Pendant ce-temps, la sortie du jeune Caton est interprétée comme une trahison ; on ne peut le cacher à son père : il apprend ensuite que son but étoit de combattre César, & qu'il y a péri. Caton, satisfait, se fait apporter le corps de son fils pour en compter les honorables blessures. Enfin, convaincu de son impuissance, & de la certitude de l'asservissement de la patrie, il se. détermine à mourir. Ce dernier acte de la vie de Caton est conforme aux principes qui l'ont guidé pendant tout le cours de la vie. La révolte des Romains, sur-tout celle présumée de son fils, si sensible à son cœur, n'ont pu ébranler Ion courage : il ne quitte la vie qu'au moment où elle ne peut plus être utile à Rome. Les principes qu'il a puisés dans les ouvrages de Platon, lui ont appris à vivre, il veut qu’ils lui apprennent à mourir ; d'une main il prend le livre.& de l'autre un poignard dont il se perce.

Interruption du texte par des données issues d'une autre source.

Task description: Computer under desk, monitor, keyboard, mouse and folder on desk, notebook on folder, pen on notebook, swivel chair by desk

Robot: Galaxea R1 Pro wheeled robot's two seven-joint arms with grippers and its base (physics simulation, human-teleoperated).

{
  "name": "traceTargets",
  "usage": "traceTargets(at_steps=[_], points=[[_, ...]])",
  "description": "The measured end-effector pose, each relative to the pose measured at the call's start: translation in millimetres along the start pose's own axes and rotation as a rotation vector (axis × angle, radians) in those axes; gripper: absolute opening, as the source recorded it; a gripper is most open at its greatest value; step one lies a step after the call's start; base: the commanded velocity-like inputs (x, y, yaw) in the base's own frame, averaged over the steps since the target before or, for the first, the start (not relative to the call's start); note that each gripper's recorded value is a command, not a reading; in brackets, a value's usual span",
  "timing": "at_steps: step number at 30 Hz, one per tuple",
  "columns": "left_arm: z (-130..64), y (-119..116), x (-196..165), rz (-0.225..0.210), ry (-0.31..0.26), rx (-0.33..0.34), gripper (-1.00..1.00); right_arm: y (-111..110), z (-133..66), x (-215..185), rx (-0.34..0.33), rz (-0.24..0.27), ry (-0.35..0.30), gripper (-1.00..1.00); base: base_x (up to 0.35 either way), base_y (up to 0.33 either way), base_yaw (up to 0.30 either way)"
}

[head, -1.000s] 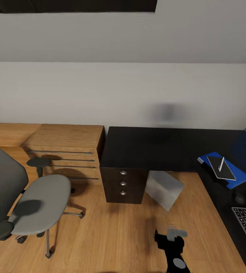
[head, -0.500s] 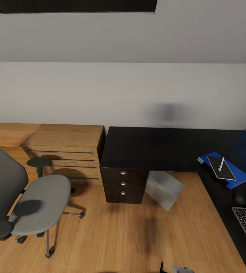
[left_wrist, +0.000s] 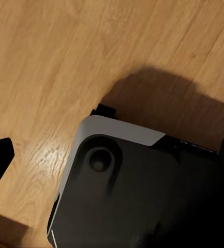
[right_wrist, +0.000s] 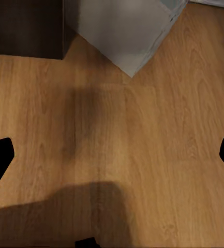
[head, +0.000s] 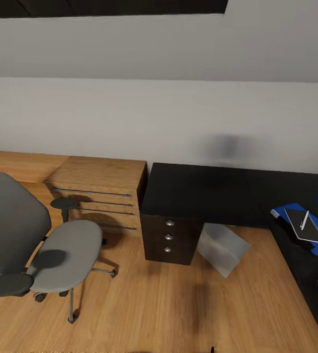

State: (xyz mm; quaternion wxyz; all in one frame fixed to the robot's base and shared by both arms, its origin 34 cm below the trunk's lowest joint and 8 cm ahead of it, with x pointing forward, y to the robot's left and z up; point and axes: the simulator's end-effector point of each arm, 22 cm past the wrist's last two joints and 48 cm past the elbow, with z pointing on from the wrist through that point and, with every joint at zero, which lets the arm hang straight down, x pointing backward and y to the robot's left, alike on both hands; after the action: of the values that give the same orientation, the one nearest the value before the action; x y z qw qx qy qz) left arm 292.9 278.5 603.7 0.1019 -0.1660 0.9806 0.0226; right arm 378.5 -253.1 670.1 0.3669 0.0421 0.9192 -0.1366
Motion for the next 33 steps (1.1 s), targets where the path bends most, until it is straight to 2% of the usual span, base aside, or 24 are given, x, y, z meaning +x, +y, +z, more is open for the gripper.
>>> traceTargets(at_steps=[7,16,23,29,33], points=[[0.4,2,1,-0.002,0.002,-0.006,1.00,7,0.4,7,-0.056,-0.007,0.015,1.00,0.000,0.000,0.258],[0.9,5,-2,-0.012,-0.023,-0.016,1.00,6,0.2,13,-0.067,-0.009,0.030,1.00,0.000,0.000,0.260],[1.3,7,-1,-0.015,-0.022,-0.021,1.00,2,0.0,18,-0.063,-0.017,0.039,1.00,0.000,0.000,0.253],[1.6,6,0,-0.013,-0.019,-0.020,1.00,0,-0.9,24,-0.074,-0.035,0.049,1.00,0.000,0.000,0.070],[1.6,6,1,-0.011,-0.018,-0.019,1.00,8,-1.9,26,-0.117,-0.040,0.053,1.00,0.000,0.000,0.005]])
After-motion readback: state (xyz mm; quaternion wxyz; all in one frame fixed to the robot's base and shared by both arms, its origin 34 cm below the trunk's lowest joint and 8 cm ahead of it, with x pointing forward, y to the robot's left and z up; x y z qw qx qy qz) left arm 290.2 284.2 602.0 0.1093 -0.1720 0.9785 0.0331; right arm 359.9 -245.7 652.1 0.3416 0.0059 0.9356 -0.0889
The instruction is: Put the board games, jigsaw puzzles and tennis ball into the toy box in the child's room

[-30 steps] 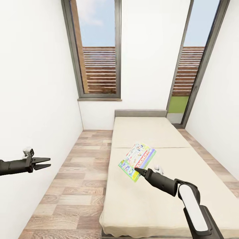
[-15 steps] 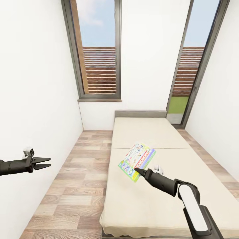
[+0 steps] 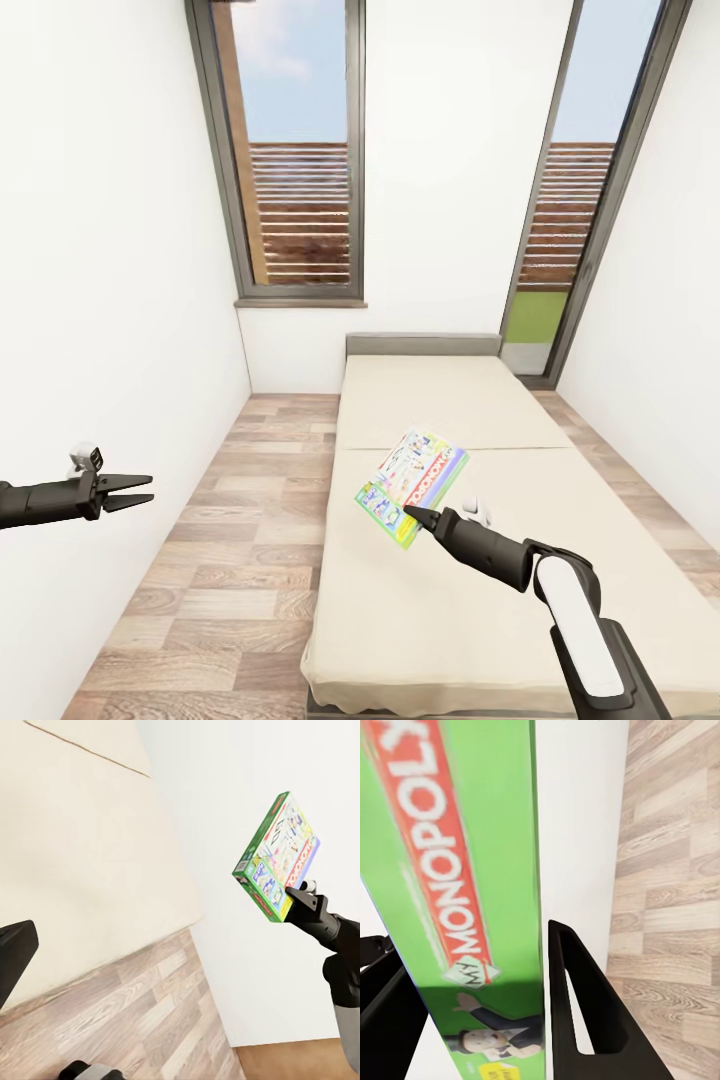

On voit combien ce plan est sévère, puisqu'il n'y entre rien d'étranger aux intérêts directs de Rome. L'auteur, plein de son sujet, l’a traité avec énergie & souvent avec un enthousiasme & des maximes qui font honneur à son talent & à ses principes. On doit le louer sur-tout d'avoir présenté Caton comme un sage dont l’âpre sévérité n'est fondée que sur l’ardent amour de la vertu & de sa patrie. On voit avec une grande satisfaction, dans la scène avec son fils, que son cœur s'ouvre avec complaisance aux tendres mouvemens de la nature, & qu'il ne les réprime que lorsqu'ils lui paroissent nuire aux intérêts de la patrie, premier objet de toutes ses actions.

Le premier acte a été vivement applaudi : mais les spectateurs, peu accoutumés à n'être occupés que d'un seul intérêt de cette nature, sans aucun intermédiaire, ont paru se refroidir. Le stoïcisme de Caton, qui veut jouir de la vue de son fils mort percé de coups, n'a produit sur eux qu’une sensation pénible, & le suicide froid & raisonné du héros d’Utique n'a fait verser aucune larme.

Un sujet pareil devoit offrir des ressemblances avec d'autres pièces ; aussi en trouve-t on quelques-unes. L'entrevue de Domitius avec Caton & le sénat d’Utique ressemblent à la 1ere. scène d’Arons de Brutus1. La sédition des troupes de Caton rappèle celle de Spartacus : en un mot, cette pièce offre peu de mouvemens de scène, neufs & imprévus ; on est fâché aussi de voir Caton croire à la trahison de son fils, & néanmoins cet íncident amène une très-belle scène au troisième acte. Quoi qu'il en soit des défauts qu'une critique sévère pourroit chercher à cet ouvrage, l'homme de goût y trouvera un très-grand mérite de style, de la force dans le dialogue, de la justesse dans les pensées, & de l’effet dans la marche générale de l’action. On en a demandé l'auteur à grands cris.

(Annonces & avis divers.)

1. Allusion au Brutus de Voltaire. Arons est l’ambassadeur de Porsenna, l’adversaire de Brutus, et il paraît au sénat à l’acte I.

D'après la base César, la pièce, de A.-Philippe Tardieu Saint-Marcel, a été jouée 5 fois au Théâtre français de la rue de Richelieu, du 16 avril 1796 au 23 avril 1796.